The Red Sox have six games remaining against Baltimore and three in New York against the Yankees. The Rays have 10 to play.
Robert Andino hit a two-run homer and Nolan Reimold followed with his 12th, putting the Orioles ahead 5-1 in the fourth. J.J. Hardy led off the fifth with his career-high 28th home run.
Baltimore had lost its first five at Fenway this year.
“It’s really nice. Probably one of my favorite days as a baseball player,” said Guthrie, who pitched into the seventh
inning. “I’m happy we were able to win this game. We did a lot of things right. I didn’t do too many of them, but the guys swung the bats well. We made some big double plays and the bullpen just locked it down for us.”
Marco Scutaro went 3 for 3 and scored twice for Boston. Darnell McDonald hit a solo homer for the Red Sox.
Guthrie was pulled after McDonald’s leadoff single in the seventh.
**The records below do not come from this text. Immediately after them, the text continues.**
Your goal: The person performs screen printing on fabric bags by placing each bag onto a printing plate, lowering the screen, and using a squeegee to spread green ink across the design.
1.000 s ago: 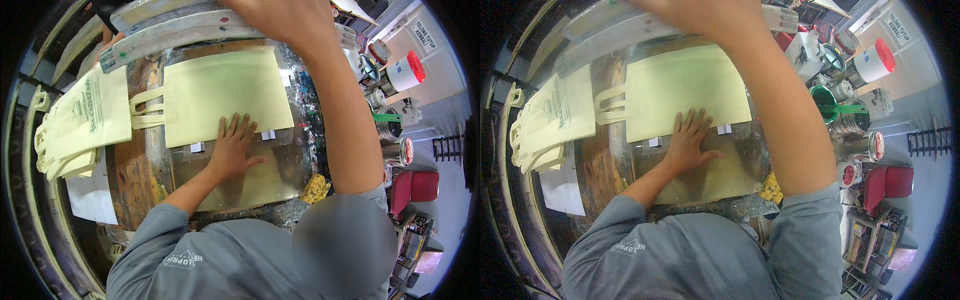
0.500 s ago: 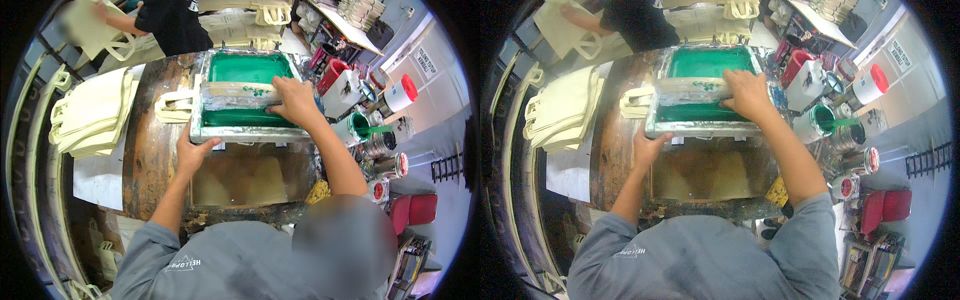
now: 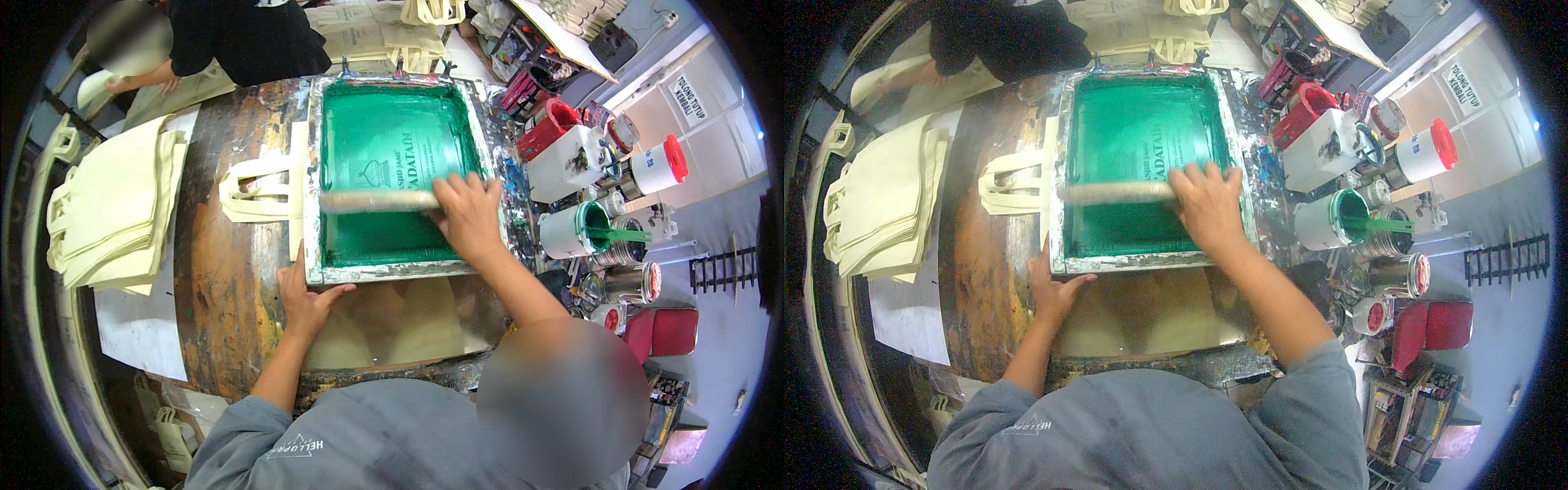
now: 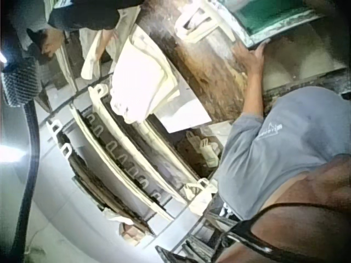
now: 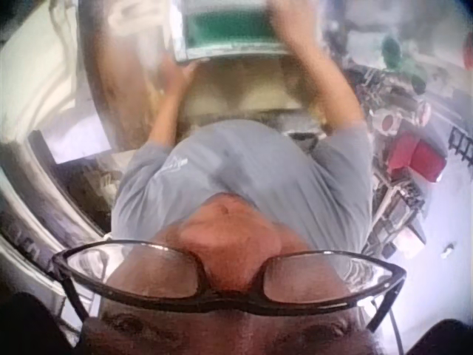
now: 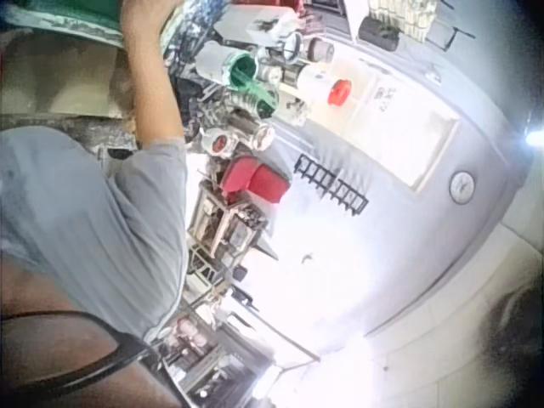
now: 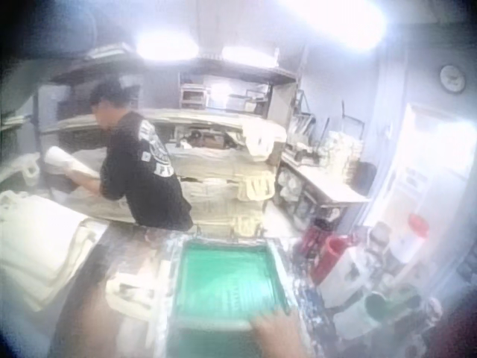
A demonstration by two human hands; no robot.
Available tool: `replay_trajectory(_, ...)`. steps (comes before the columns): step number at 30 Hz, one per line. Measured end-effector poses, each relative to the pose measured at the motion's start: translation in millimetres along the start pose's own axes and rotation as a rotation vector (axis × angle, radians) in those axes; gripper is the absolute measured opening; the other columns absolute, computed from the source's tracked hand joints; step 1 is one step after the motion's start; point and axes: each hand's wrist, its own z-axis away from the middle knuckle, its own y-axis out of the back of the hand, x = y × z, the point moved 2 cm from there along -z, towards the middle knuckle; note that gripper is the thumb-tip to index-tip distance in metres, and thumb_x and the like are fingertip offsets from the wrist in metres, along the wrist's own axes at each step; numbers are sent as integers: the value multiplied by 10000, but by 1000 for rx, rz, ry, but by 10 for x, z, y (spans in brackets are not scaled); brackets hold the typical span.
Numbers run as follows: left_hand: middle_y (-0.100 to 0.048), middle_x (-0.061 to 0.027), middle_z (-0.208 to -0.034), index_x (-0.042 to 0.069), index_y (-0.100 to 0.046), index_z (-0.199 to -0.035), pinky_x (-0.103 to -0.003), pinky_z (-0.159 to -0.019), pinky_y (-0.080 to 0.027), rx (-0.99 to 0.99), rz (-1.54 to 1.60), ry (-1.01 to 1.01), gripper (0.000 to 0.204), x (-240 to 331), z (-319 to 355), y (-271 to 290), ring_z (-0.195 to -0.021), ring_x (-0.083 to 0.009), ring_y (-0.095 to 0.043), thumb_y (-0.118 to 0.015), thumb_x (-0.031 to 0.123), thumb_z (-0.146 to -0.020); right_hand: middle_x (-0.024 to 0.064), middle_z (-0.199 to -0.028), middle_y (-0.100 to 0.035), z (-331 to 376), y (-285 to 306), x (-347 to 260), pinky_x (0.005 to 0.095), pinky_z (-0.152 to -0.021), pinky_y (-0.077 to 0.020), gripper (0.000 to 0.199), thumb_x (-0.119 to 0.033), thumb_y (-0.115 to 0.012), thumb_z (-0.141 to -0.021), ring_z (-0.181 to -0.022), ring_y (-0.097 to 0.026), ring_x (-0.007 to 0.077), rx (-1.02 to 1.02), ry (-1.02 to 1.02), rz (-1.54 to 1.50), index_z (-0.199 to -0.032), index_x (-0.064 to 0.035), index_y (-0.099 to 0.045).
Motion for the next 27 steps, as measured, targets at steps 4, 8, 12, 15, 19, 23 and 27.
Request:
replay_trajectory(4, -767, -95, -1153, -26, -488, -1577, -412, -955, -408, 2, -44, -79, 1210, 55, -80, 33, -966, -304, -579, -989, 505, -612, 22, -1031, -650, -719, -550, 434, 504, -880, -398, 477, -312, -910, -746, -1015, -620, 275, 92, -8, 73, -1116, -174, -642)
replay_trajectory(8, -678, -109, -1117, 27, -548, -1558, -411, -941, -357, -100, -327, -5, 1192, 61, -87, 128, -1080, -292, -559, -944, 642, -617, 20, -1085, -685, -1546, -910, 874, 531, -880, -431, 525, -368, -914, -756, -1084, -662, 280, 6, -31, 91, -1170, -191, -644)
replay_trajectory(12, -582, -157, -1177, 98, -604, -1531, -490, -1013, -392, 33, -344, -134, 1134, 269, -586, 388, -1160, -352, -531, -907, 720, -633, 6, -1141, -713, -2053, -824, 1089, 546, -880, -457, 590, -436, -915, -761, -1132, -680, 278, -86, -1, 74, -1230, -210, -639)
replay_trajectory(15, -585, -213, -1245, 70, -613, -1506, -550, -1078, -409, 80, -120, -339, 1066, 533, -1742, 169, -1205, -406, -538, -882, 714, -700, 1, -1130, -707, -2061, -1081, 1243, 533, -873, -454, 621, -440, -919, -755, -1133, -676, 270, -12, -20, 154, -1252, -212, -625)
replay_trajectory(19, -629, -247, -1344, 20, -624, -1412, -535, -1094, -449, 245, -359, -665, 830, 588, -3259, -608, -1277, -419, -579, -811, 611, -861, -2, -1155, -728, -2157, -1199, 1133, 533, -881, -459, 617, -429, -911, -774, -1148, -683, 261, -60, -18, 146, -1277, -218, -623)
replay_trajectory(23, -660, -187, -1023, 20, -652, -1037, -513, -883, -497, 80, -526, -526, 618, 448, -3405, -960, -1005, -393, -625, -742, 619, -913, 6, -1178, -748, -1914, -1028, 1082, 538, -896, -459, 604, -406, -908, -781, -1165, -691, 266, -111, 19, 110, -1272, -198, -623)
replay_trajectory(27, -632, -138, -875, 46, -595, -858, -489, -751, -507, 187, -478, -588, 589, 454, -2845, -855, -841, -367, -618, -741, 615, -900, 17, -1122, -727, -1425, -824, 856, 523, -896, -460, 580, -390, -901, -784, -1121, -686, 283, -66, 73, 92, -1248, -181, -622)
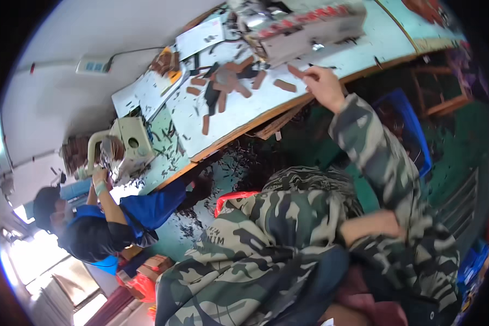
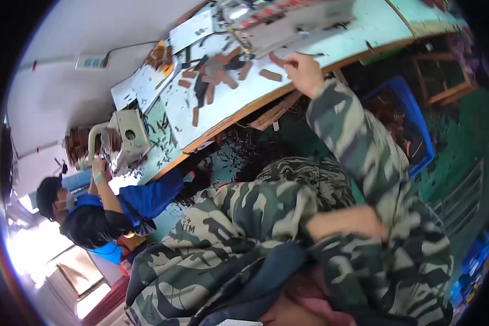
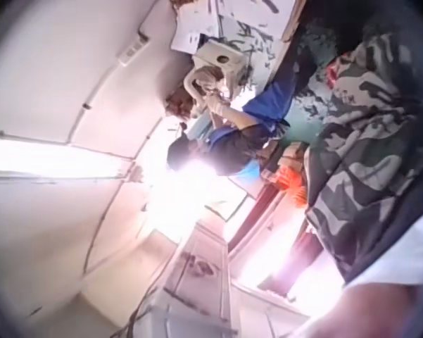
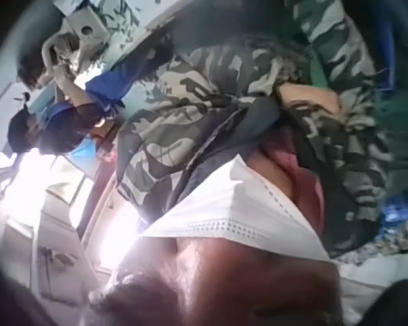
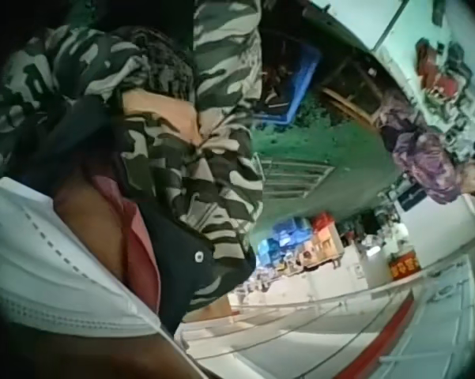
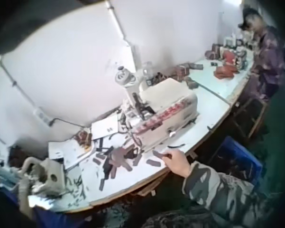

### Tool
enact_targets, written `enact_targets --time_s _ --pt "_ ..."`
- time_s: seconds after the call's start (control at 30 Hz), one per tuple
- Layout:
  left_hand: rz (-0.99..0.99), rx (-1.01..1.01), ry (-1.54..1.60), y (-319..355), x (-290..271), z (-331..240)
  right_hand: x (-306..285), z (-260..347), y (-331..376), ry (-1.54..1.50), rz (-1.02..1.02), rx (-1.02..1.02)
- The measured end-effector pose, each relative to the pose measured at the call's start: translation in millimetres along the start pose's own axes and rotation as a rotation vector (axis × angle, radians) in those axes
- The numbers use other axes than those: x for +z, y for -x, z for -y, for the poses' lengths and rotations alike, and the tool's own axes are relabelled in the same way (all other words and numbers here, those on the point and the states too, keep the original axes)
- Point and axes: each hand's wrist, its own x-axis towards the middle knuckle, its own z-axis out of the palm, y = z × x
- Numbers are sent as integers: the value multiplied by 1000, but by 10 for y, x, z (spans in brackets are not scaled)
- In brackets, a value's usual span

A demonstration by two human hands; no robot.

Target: Stitching leather or fabric components using an industrial sewing machine at a manufacturing station.

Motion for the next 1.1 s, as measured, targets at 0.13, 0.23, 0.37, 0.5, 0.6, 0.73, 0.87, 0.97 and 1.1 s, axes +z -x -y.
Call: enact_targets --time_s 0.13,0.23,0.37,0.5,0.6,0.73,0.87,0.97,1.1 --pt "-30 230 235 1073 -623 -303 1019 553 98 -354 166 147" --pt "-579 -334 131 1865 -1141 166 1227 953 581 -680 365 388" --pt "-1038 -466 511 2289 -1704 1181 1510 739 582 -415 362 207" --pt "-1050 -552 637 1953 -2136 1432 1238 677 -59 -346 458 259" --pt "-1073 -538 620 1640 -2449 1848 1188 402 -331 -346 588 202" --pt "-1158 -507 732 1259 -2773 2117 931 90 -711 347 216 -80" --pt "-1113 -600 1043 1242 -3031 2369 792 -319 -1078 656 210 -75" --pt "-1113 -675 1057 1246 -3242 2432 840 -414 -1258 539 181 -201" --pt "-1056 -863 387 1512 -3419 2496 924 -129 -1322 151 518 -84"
He allowed four runs and 10 hits.
Jim Johnson, the sixth Orioles pitcher, worked the ninth for his seventh save.
Leading 2-1 in the fourth, Baltimore roughed up Kyle Weiland (0-3) when Andino and Reimold hit consecutive homers into the Green Monster seats.
The Red Sox trailed 6-2 in the fifth before they mounted a comeback.
Adrian Gonzalez had an RBI double and Dustin Pedroia followed with a triple off the center-field wall, cutting it to 6-4 against Guthrie. TV replays appeared to show that Boston lost a run when David Ortiz’s line drive down the right-field line was ruled foul by first-base umpire Mike Estabrook. The ball seemed to carom fair off the lower part of a short wall near the Pesky Pole.
After the umpires huddled in the middle of the diamond, the call was upheld. Manager Terry Francona argued along with Ortiz and first base coach Ron Johnson. Ortiz then flied to the track in center, pounding his helmet to the ground in frustration.
The Orioles took a 2-0 lead in the third when McDonald, inserted into the lineup when left fielder Carl Crawford was scratched with a stiff neck, lost Reimold’s fly ball in the sun. The ball ticked off his glove for a single, and McDonald then dropped Josh Bell’s for a two-base error before Matt Angle hit a two-run double over his leaping try against the wall.
McDonald, who came up to spattering of boos leading off in the bottom of the inning, homered into the Monster seats.
Weiland, making his fourth career start and his third against the Orioles, lasted just 4 2/3 innings, allowing six runs and five hits.